Activity:
What is needed is each line of the data below that holds the string "yellow".

Start of Supplied data

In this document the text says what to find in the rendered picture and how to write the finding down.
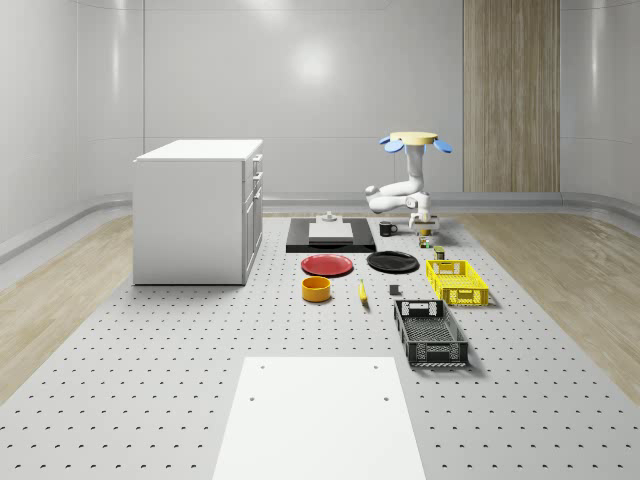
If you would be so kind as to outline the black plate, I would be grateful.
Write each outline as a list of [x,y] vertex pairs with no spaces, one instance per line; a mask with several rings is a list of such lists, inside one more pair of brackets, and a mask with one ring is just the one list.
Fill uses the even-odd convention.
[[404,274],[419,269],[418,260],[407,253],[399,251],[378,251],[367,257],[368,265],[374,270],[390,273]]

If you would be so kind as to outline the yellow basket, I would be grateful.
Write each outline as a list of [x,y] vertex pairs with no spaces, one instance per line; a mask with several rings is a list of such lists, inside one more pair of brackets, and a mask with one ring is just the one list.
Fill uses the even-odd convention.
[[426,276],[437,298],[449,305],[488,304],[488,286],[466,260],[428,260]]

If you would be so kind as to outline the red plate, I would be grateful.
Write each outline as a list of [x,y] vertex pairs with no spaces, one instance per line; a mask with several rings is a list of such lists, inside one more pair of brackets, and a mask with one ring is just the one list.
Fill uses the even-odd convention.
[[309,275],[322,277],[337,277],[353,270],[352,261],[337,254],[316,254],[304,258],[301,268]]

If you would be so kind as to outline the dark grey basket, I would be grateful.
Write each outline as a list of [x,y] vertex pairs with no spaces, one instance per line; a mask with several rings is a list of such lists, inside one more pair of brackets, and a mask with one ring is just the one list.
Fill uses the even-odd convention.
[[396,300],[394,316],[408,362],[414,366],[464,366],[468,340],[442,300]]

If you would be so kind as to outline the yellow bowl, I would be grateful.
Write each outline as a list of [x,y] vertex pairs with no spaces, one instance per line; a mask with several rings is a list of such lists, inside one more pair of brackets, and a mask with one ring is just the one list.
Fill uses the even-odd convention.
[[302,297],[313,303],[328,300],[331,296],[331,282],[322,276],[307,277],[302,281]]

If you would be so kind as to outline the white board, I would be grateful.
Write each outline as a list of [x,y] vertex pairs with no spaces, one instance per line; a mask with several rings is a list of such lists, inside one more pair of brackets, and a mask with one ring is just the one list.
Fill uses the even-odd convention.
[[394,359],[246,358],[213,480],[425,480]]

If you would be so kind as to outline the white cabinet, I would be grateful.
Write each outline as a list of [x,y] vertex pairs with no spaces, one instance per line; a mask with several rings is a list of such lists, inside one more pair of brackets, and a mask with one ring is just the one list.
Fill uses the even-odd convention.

End of Supplied data

Task solution:
If you would be so kind as to outline the yellow basket, I would be grateful.
If you would be so kind as to outline the yellow bowl, I would be grateful.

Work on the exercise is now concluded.